Janet from California
My name is Janet and I live in central California. I am thirty-one years old and live with classical Homocystinuria.
I want to take you back to the year 2002. I was ten years old, sitting with my parents in a tiny room at the Children’s Hospital. Two doctors came into the room, who later turned out to be my dietician and genetics doctor. Hearing the word “Homocystinuria” for the first time, sounded like a voodoo spell. My parents looked just as confused as I did and had a million questions, like “Is it a terminal disease?” and “Will I be able to live a full life?”. After getting some answers from the doctors, my parents seemed more at ease but still worried. I had no clue what was going on. I couldn’t even wrap my head around what was being said. I just knew that my life was going to completely change.
As soon as we got home my parents tried to make as many changes to my diet as they could, and I fought them every single step of the way. I couldn’t understand why I was the only one in the family that had to change the way I ate. Remember, I was just ten years old with NO understanding of what Homocystinuria was. To me it was just a word that branded me as an outsider. I felt like I was put on display for not only my family, but my classmates as well.
In the cafeteria, other kids would look at my lunch and would ask me why I was eating “that” instead of what they were having, and I never could explain it because I myself did not know why I couldn’t have a “normal” lunch. I didn’t know what was going on within my body. I wanted nothing more than to have the foods that I had always eaten. The embarrassment was too much for me and I was tired of being looked at differently because of my food. I felt like I was being punished without knowing why. I was struggling so hard to stay within the guidelines of my diet. My levels were not going down and at every doctor's visit, I would get scolded.
I vividly remember my doctor telling me that by the age of 5, a child develops most of their taste buds. I was ten when I was diagnosed. She said I was pretty much set up for failure. Had I been diagnosed earlier, I would not have struggled as much as I did. I still struggle heavily with the diet. The low protein diet is incredibly stressful, and difficult to maintain.

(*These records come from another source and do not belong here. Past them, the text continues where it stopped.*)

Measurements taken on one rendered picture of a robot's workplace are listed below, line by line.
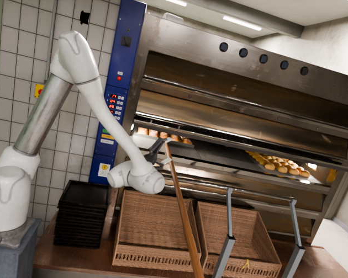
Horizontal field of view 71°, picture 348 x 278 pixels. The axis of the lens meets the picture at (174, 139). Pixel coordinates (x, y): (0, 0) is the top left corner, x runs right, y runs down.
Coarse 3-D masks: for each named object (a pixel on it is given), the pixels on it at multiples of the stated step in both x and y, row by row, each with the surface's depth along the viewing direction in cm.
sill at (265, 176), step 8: (144, 152) 184; (160, 152) 189; (176, 160) 189; (184, 160) 190; (192, 160) 191; (200, 160) 196; (216, 168) 195; (224, 168) 196; (232, 168) 197; (240, 168) 202; (256, 176) 202; (264, 176) 203; (272, 176) 204; (280, 176) 209; (296, 184) 209; (304, 184) 210; (312, 184) 211; (320, 184) 216
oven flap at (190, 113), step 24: (144, 96) 174; (168, 96) 177; (168, 120) 174; (192, 120) 180; (216, 120) 184; (240, 120) 188; (264, 120) 192; (288, 144) 195; (312, 144) 199; (336, 144) 204
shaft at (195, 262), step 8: (168, 152) 185; (176, 176) 146; (176, 184) 135; (176, 192) 128; (184, 208) 113; (184, 216) 107; (184, 224) 102; (184, 232) 99; (192, 240) 92; (192, 248) 88; (192, 256) 85; (192, 264) 82; (200, 264) 82; (200, 272) 78
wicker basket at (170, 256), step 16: (128, 192) 187; (128, 208) 188; (144, 208) 190; (176, 208) 196; (192, 208) 190; (160, 224) 193; (176, 224) 196; (192, 224) 182; (128, 240) 172; (144, 240) 176; (160, 240) 181; (176, 240) 185; (128, 256) 158; (144, 256) 151; (160, 256) 153; (176, 256) 155
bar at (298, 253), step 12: (180, 180) 153; (192, 180) 154; (228, 192) 158; (240, 192) 161; (252, 192) 162; (228, 204) 155; (228, 216) 151; (228, 228) 148; (228, 240) 143; (228, 252) 145; (300, 252) 152; (288, 264) 158; (216, 276) 149; (288, 276) 157
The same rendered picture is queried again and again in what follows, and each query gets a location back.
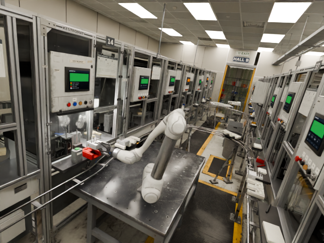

I recently have tried to regain control over my diet, but I ended up becoming even more anxious and scared to eat. I lost ten pounds in a month in the process and felt miserable and isolated. I obsessed over every morsel I put into my mouth. The diet has consumed me entirely; having to constantly count my protein intake and check the nutritional facts on every box of food. In any other situation where you're obsessing over nutrition labels and terrified of putting food in your mouth, they'd consider it an eating disorder. But somehow, this is the standard that we are prescribed, and it's considered healthy. At the end of the month, I realized I couldn’t do it anymore. I wanted to be happy even if that cost me. I ended up paying the price: I developed a deep vein thrombosis in my left hand, and as a result, I’ve lost 60% of my arm function.
Being a first-generation Mexican-American and trying to navigate this disease took an extreme toll on me. Since the diagnosis was so rare, many doctors did not know how to explain it and there were even less people who knew how to interpret my disease in my parents’ native tongue. So, there I was, a scared ten-year-old girl, having to translate my disease, that I knew nothing about, to my parents.
In a Hispanic household, food means love, family and togetherness. If you don’t eat what is prepared, it can be taken as a sign of disrespect to whoever made the food. For Latinos, food and social gatherings are a core part of our culture. So, when I stopped eating due to my diet, everyone was concerned and scared for my health. I felt like an outsider in my own family. While everyone was enjoying their bistec con arroz, I was stuck eating salads.
I long for the day when I’m not consuming 33 plus pills a day, but my biggest wish is to one day have a better treatment for HCU; one that would allow me to eat a less-restrictive diet, so that I can stop seeing food as the enemy, and truly feel a part of my family’s celebrations again.